In this article we will give step-by-step instructions illustrating how you can use Fail2ban to protect your WordPress installation from brute force attacks. To do so, we will need to follow these steps:
- Create a filter, which is a set of one or more regular expressions. The filter is used to search the logs for suspicious activity.
- Create a jail, which is a set of rules covering an individual scenario. The settings of the jail determine what is to be done once an attack is detected.

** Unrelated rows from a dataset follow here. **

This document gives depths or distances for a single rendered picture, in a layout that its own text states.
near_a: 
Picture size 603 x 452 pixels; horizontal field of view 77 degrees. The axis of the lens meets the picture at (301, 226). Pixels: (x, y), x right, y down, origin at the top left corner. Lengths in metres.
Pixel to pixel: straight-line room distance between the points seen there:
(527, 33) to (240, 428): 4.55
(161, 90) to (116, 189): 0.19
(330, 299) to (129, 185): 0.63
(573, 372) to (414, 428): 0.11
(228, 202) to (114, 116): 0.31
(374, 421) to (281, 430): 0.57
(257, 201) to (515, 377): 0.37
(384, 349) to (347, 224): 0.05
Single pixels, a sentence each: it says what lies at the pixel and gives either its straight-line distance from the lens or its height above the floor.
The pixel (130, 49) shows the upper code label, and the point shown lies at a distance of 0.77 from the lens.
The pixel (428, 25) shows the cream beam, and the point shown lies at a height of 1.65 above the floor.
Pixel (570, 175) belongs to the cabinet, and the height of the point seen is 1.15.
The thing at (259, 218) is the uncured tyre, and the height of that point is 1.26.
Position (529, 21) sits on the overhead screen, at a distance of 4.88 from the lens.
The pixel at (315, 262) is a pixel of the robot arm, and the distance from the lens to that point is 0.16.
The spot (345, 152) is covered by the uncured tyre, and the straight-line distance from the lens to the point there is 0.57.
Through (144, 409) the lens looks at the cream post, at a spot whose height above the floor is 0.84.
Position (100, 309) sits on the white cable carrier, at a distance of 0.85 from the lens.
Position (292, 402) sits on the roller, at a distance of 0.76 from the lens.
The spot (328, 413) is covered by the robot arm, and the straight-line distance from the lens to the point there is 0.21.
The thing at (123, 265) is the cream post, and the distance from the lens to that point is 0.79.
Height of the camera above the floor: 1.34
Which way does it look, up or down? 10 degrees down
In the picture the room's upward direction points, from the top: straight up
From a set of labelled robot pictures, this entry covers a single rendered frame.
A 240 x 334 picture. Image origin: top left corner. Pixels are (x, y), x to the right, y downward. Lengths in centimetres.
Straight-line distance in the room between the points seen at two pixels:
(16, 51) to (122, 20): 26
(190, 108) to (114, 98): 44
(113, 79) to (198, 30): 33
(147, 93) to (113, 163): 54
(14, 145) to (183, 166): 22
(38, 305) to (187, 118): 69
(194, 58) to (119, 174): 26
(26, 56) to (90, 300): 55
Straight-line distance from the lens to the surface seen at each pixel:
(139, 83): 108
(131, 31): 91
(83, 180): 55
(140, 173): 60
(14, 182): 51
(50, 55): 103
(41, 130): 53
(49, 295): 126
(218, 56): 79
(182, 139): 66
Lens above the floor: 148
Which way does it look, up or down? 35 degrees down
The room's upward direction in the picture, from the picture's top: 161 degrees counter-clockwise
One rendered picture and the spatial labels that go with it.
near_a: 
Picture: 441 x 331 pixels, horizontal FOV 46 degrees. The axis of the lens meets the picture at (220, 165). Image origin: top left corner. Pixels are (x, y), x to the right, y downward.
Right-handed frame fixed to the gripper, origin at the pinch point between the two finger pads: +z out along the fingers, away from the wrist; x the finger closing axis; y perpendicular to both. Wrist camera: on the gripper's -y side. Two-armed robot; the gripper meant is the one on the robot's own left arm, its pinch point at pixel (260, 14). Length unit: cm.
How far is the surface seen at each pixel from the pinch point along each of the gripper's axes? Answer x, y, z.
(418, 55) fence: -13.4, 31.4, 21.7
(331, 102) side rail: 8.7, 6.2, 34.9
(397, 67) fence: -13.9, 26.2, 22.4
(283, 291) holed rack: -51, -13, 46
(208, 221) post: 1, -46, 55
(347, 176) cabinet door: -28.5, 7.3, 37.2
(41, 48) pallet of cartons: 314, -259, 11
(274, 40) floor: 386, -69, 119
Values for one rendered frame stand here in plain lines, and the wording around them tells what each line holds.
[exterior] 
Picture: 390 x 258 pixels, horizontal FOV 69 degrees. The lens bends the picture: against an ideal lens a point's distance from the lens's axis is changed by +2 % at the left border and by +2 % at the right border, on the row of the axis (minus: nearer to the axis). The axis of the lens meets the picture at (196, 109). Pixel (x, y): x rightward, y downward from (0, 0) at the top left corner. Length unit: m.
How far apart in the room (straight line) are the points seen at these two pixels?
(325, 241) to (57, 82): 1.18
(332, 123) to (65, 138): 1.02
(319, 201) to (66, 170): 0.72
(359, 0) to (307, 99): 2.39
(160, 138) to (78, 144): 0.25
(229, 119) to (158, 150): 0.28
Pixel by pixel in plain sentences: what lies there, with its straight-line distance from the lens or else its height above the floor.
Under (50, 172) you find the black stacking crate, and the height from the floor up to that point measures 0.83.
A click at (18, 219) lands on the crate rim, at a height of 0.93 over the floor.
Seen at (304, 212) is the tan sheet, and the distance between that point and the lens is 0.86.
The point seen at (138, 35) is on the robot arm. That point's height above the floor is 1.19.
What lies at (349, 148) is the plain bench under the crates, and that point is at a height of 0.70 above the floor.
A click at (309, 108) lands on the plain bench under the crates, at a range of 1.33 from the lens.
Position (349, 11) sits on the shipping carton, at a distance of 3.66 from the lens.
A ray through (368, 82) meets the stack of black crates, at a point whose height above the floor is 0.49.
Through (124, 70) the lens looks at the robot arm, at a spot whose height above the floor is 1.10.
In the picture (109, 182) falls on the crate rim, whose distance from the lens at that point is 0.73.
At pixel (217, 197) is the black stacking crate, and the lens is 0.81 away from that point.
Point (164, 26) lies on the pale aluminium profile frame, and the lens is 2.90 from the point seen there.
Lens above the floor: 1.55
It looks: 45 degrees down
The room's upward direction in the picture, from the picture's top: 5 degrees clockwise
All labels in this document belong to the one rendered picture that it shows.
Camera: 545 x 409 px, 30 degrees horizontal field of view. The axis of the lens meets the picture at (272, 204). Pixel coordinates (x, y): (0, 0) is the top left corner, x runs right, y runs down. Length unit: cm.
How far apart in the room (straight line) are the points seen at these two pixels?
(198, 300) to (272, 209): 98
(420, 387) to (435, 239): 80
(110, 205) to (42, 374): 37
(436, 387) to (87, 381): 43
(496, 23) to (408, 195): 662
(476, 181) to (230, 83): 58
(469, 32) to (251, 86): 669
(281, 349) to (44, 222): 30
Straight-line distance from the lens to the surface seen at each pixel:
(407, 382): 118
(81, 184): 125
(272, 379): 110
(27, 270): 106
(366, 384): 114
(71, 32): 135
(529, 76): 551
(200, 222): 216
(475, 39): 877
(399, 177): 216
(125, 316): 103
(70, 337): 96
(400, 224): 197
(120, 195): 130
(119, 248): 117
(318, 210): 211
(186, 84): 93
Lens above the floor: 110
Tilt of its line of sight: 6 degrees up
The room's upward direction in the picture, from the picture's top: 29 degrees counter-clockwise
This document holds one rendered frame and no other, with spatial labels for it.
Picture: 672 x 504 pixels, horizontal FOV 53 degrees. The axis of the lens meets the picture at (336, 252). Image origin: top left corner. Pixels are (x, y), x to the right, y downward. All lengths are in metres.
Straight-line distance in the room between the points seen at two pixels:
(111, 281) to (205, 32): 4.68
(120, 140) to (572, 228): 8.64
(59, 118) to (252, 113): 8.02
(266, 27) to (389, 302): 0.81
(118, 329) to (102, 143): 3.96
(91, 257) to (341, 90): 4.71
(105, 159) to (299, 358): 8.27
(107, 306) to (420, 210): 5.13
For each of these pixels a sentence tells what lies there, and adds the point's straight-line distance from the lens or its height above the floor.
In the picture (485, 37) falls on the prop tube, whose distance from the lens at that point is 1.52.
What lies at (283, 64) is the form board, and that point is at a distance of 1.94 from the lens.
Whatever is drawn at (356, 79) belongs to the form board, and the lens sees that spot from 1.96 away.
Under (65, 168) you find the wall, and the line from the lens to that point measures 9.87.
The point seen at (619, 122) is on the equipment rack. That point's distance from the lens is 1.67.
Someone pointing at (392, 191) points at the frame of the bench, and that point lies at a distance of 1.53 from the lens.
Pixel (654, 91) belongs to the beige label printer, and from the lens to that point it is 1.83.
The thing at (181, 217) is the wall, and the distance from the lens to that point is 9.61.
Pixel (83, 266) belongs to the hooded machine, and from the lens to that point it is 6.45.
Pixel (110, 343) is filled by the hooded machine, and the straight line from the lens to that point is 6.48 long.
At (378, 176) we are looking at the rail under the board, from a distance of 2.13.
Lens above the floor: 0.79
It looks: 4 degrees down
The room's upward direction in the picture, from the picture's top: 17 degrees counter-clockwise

Step 1: Creating the filter.
To create a filter for WordPress, go to Tools & Settings > IP Address Banning (Fail2Ban), open the Jails tab, and click Manage filters > Add Filter. Give the filter a name, and paste the following into the Content field:
[Definition] failregex = ^ .* "POST .*wp-login.php HTTP/.*" 200 ignoreregex =
so that it looks like this:
As you can see, the filter contains a single regular expression, and it will trigger every time the WordPress login page is loaded – for example, after a failed authentication attempt.
Step 2: Creating the jail
To create the jail, return to the Jails tab and click Add Jail. Start by naming your jail and selecting the filter you have just created from the Filter menu. Once you are done, it is time to add the most important component of the jail – the actions.
Actions define what happens when a jail is activated. There are four preconfigured actions in Fail2ban:
- Ban the attacker on a single port.
- Ban the attacker on multiple ports.
- Ban the attacker on all ports.
- Send a notification email to a specified email address.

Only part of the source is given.